According to KQED, the kitchen is a family operation. The head chef immigrated from Yemen to Oakland and spent years cooking at a Yemeni restaurant in San Francisco's Tenderloin before a friend who owned the Kwik Serv offered him the space. His nephew came on to run the business. They put up a big Halal King sign on the facade, and the smell of cumin and roast chicken started making people do a double-take at the gas pumps.
We took the food home. The beef Sighar traveled well. Beef strips cooked dark, gone deep into themselves. Tomatoes. Hummus underneath, doing work nobody warned you about. Better by the time it hit the table.
Then the Mendi.
Mendi is the dish. If you are going to eat Yemeni food once in your life, this is the thing you are supposed to eat. The idea is simple, and the execution is everything: chicken or lamb, slow-cooked, low heat, a long time, over rice that absorbs everything happening above it.

Two chicken quarters on a mountain of long-grain rice that is neon orange in a way that is genuinely beautiful.

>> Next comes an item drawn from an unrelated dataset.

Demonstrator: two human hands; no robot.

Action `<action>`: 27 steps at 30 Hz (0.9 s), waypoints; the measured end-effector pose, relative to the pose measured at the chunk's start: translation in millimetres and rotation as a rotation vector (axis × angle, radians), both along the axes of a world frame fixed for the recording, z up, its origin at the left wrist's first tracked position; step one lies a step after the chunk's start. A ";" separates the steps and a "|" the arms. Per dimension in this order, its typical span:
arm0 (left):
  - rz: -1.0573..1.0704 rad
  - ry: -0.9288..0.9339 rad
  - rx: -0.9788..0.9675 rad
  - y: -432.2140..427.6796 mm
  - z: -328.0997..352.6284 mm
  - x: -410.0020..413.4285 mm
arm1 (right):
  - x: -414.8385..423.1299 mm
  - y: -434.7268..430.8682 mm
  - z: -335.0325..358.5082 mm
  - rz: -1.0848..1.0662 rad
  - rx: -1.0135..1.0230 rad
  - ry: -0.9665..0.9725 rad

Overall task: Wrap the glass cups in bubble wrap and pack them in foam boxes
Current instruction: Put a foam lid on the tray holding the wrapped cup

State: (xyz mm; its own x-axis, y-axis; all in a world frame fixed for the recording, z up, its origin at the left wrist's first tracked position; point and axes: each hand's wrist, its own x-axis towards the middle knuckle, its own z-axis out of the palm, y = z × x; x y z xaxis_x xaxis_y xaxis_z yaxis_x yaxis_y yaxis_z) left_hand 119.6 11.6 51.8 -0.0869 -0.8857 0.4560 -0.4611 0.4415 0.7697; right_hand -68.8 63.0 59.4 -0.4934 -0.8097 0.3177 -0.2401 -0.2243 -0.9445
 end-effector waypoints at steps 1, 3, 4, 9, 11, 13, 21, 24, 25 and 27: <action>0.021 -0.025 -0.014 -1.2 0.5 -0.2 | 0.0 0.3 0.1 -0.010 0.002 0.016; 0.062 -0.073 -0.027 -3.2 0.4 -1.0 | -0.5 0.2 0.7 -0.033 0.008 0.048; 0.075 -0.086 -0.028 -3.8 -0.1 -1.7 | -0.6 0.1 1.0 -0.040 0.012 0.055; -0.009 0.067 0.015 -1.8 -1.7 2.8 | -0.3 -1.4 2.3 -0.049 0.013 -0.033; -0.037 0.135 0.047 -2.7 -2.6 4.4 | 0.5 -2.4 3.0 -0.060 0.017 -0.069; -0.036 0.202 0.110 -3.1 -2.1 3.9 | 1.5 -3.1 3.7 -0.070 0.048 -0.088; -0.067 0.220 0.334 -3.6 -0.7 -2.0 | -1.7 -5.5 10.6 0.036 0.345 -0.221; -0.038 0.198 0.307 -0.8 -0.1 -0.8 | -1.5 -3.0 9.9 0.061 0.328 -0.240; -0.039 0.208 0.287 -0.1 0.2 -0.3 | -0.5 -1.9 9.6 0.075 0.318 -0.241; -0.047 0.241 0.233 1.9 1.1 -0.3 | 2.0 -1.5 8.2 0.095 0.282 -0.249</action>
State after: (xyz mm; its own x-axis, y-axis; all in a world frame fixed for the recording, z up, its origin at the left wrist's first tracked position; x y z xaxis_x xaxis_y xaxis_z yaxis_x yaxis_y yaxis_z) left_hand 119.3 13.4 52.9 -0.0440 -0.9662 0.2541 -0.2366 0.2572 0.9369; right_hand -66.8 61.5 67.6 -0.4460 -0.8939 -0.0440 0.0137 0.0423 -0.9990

The spices are not the spices you'd expect in a savory dish. There's something in there that keeps circling around pumpkin pie and never landing there, something warm and deep and specific that you cannot name and eventually stop trying to name and just eat.
The chicken fell off the bone before we asked it to. Yogurt, cooling and plain, and a tomato sauce that is basically salsa, bright, a little sharp, right on the edge of heat.
And that's the other thing. You stand here long enough, and the categories stop making sense. The tomato sauce tastes like salsa. The whole dish looks like the Pollo Asada plate from Taqueria La Bamba.

Which may be is what American food actually is, if American food is anything. Burgers and fries, sure, pizza, fine, tacos absolutely, but also this, also mendi on a Tuesday night in a takeout container. The food is here because the people are here; the food carries that, too. It doesn't make it less delicious. It makes it mean more.
Is it Yemen Café? No. Yemen Café is a sit-down revelation, a different category entirely, the kind of meal that resets your expectations. This is a window outside a Kwik Serv on Carlson Boulevard with Hot Cheetos on the shelf and the freeway overpass doing what freeway overpasses do just up the road. But the food is serious.
Get the Mendi. Let them give you the tea.